DIRECTIONS: Using the listing below, show all lines that hold the word "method".

RECORDS SUPPLIED:

^^^^^^^^^^^^^^^^

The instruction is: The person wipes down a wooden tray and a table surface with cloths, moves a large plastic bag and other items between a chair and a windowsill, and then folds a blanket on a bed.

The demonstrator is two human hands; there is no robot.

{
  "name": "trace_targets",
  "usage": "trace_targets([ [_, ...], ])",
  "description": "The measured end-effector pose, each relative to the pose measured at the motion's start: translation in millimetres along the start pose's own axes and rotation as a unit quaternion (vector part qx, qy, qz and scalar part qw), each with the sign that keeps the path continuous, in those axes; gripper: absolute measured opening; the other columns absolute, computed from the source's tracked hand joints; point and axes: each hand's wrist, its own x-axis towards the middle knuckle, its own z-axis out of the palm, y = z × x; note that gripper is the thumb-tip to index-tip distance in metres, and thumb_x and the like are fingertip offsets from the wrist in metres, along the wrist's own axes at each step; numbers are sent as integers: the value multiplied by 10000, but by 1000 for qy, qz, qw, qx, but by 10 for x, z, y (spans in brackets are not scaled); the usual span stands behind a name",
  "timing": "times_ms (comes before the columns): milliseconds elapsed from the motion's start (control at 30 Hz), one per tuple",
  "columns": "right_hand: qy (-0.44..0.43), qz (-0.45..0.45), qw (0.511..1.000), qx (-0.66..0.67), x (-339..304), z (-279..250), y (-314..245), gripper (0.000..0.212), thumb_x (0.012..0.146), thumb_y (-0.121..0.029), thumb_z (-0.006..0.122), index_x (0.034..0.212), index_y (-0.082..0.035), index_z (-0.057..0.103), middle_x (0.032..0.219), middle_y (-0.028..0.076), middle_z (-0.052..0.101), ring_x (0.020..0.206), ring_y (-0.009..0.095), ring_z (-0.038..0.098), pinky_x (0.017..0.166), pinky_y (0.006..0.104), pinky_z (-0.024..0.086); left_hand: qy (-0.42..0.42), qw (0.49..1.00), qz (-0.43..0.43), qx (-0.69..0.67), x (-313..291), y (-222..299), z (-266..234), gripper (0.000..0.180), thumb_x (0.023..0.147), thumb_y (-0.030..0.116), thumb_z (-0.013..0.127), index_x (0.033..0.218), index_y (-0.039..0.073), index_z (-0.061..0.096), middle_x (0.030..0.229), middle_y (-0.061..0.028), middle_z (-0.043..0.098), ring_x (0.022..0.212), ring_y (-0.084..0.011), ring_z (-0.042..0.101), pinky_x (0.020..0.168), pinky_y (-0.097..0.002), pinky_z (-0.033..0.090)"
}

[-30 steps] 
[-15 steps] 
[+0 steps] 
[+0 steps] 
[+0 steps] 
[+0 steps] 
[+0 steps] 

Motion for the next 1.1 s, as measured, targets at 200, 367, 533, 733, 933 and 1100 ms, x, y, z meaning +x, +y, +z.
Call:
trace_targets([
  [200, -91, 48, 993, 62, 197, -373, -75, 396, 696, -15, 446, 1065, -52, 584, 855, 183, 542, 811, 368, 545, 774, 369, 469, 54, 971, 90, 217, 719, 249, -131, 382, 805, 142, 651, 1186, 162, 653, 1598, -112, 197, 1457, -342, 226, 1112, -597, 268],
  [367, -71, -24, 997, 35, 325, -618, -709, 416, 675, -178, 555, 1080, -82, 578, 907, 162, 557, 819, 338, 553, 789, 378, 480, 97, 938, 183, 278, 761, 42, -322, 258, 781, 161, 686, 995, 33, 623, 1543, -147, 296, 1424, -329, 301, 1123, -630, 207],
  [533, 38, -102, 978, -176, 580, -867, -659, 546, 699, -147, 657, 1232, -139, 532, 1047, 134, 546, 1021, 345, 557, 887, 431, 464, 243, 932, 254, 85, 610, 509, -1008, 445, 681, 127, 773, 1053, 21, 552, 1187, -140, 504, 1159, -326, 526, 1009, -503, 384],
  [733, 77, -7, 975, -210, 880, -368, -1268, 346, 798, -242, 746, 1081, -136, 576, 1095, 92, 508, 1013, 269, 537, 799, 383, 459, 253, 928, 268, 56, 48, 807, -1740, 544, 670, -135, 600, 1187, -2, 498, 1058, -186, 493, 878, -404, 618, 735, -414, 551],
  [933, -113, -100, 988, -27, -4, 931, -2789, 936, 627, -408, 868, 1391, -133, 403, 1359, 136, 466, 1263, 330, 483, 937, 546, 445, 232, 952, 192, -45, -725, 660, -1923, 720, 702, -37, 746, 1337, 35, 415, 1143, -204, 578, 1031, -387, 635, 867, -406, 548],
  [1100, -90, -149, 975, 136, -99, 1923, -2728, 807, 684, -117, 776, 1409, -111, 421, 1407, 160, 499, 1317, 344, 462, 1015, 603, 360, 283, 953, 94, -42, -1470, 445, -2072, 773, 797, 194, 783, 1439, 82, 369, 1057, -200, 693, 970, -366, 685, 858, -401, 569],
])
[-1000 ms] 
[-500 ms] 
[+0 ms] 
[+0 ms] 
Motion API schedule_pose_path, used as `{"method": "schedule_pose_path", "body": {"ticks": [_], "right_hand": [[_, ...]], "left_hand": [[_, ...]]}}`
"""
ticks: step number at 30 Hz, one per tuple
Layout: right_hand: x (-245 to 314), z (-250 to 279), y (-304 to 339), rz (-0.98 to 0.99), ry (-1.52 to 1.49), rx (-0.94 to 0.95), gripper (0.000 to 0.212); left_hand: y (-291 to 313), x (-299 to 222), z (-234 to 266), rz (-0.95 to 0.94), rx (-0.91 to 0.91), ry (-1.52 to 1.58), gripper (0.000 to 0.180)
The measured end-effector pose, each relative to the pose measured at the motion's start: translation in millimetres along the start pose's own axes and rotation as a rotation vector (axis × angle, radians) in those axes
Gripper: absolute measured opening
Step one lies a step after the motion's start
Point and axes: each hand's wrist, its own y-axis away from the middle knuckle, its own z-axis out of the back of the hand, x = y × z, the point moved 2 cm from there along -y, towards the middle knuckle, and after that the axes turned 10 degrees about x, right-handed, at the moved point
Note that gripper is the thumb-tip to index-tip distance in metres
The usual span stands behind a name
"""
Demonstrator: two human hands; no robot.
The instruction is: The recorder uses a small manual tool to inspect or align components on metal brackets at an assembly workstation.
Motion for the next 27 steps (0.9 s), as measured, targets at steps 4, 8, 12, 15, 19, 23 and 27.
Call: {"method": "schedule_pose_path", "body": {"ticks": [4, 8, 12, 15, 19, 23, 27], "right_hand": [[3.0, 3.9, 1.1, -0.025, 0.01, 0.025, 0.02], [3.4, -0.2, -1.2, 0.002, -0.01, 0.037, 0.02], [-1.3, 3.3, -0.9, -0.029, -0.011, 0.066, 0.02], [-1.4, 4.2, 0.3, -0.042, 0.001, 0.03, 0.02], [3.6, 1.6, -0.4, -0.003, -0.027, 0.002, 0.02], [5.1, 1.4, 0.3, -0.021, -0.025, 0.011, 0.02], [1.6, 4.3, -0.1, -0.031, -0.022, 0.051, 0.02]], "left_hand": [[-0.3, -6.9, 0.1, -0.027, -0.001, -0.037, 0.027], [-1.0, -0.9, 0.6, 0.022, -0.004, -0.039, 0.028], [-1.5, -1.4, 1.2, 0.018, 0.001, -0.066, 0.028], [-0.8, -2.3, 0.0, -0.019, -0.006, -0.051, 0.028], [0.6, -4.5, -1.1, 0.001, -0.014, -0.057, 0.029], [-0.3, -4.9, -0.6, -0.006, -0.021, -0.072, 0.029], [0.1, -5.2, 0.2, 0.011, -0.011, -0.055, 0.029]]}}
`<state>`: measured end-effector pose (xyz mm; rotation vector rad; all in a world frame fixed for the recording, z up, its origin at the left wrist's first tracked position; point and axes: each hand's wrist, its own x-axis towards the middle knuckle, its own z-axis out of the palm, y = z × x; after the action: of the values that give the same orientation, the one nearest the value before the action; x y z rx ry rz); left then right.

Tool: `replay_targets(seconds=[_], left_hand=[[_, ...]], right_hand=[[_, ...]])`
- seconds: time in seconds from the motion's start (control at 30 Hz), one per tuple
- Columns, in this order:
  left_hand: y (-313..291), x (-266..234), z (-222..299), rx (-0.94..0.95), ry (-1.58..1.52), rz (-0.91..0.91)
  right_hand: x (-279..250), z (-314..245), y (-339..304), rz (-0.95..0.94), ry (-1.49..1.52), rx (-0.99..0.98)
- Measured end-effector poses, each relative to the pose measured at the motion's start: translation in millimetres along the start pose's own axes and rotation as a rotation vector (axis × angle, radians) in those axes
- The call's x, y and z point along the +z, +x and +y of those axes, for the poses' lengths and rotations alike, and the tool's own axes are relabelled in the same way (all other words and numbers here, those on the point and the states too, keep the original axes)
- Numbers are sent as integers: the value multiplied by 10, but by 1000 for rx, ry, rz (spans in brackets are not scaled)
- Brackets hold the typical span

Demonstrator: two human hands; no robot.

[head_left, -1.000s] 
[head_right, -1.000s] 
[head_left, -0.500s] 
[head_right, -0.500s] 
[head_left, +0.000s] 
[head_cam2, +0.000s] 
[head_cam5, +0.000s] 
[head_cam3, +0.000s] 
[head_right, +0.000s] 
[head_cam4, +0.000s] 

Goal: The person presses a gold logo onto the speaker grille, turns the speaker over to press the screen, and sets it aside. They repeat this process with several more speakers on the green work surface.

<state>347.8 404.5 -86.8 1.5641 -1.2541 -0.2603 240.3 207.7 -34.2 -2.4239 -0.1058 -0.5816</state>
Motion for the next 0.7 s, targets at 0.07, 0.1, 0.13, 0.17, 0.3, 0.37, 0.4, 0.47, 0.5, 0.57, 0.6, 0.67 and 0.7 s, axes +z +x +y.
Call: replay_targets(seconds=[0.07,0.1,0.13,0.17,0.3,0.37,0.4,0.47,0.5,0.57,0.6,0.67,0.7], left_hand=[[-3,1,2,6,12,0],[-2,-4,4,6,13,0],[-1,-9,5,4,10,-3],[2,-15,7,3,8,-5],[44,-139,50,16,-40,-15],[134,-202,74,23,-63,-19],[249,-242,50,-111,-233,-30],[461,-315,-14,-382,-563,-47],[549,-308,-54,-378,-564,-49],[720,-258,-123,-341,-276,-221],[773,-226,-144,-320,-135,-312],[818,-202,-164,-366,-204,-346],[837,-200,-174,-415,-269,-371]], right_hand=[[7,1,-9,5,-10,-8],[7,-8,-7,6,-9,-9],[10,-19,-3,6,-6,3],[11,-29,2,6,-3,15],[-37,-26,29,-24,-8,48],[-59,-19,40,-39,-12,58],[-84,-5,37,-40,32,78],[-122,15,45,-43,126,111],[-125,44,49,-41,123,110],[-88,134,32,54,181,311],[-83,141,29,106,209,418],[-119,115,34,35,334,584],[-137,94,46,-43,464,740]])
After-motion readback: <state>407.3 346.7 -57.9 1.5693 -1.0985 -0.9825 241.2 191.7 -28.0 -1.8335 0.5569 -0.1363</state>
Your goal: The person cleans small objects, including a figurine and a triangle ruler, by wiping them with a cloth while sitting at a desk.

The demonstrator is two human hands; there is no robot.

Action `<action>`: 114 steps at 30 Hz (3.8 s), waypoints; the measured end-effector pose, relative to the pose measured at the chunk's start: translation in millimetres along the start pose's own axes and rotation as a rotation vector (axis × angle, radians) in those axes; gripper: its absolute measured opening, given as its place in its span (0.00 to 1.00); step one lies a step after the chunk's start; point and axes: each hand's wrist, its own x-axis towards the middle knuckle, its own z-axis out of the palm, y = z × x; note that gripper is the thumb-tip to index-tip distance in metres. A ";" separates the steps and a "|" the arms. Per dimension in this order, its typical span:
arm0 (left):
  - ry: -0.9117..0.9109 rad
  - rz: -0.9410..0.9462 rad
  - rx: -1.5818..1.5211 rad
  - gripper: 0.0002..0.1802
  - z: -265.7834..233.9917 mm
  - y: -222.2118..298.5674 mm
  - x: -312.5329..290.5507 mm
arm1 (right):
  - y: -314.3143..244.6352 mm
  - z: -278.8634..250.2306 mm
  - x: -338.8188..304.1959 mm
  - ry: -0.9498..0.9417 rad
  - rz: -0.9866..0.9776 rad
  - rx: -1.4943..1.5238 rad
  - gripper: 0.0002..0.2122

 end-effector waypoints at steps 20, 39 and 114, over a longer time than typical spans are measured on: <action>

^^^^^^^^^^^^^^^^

SOLUTION FOR THIS PROBLEM:
Motion API schedule_pose_path, used as `{"method": "schedule_pose_path", "body": {"ticks": [_], "right_hand": [[_, ...]], "left_hand": [[_, ...]]}}`
Call: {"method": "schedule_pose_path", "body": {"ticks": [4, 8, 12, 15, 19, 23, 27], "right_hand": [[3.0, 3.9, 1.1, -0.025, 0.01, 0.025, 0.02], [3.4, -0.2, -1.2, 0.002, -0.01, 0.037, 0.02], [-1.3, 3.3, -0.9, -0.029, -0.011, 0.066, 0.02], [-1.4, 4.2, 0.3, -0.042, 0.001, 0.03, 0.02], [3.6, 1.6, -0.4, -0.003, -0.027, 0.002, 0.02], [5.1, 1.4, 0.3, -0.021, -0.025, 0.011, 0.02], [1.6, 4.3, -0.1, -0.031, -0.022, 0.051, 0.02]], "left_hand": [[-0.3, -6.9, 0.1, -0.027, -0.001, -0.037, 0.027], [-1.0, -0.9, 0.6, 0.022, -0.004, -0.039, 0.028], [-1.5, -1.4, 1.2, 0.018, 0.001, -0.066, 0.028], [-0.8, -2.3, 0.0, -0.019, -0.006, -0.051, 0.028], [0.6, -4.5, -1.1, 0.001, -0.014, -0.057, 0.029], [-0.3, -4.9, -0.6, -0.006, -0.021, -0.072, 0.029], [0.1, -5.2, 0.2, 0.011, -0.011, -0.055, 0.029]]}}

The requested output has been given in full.